As soon as ever he had been unhorsed by the glorious humiliation of his vision of dependence on the divine love, he flung himself into fasting and vigil exactly as he had flung himself furiously into battle.

He had wheeled his charger clean round, but there was no halt or check in the thundering impetuosity of his charge. There was nothing negative about it; it was not a regimen or a stoical simplicity of life.

It was not self-denial merely in the sense of self-control. It was as positive as a passion; it had all the air of being as positive as a pleasure. He devoured fasting as a man devours food. He plunged after poverty as men have dug madly for gold.

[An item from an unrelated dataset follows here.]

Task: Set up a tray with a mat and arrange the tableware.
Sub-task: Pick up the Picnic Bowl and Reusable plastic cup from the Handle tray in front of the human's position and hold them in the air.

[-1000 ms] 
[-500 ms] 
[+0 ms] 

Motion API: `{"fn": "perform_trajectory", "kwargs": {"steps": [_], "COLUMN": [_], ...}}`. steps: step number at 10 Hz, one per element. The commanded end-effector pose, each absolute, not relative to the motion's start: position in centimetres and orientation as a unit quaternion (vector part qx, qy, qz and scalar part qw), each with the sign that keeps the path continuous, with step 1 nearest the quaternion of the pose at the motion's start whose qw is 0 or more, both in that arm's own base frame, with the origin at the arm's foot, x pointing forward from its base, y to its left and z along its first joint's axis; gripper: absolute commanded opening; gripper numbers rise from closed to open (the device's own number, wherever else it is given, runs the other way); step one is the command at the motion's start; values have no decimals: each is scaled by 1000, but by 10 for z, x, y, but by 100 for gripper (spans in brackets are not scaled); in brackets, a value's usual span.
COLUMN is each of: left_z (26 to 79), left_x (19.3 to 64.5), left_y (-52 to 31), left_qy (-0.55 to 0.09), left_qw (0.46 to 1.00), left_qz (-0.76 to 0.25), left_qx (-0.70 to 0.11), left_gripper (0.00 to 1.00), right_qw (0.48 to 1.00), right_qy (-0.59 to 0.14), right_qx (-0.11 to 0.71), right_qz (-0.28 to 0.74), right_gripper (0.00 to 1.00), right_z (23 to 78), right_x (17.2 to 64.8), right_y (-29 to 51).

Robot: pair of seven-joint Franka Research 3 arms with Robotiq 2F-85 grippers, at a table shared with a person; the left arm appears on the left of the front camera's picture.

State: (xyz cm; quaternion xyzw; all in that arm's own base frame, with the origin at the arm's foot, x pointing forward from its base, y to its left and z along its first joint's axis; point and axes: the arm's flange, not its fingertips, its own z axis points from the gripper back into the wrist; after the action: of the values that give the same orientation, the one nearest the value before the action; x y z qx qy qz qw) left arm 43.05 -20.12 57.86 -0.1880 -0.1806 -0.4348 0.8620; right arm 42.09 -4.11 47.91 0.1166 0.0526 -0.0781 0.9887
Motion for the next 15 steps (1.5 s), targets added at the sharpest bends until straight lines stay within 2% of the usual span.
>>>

And it is precisely the positive and passionate quality of this part of his personality that is a challenge to the modern mind in the whole problem of the pursuit of pleasure.

[…] It is certain that he held on this heroic or unnatural course from the moment when he went forth in his hair-shirt into the winter woods to the moment when he desired even in his death agony to lie bare upon the bare ground, to prove that he had and that he was nothing.

And we can say, with almost as deep a certainty, that the stars which passed above that gaunt and wasted corpse stark upon the rocky floor had for once, in all their shining cycles round the world of labouring humanity, looked down upon a happy man.

G.K. Chesterton (1874-1936): St Francis, ch. 5.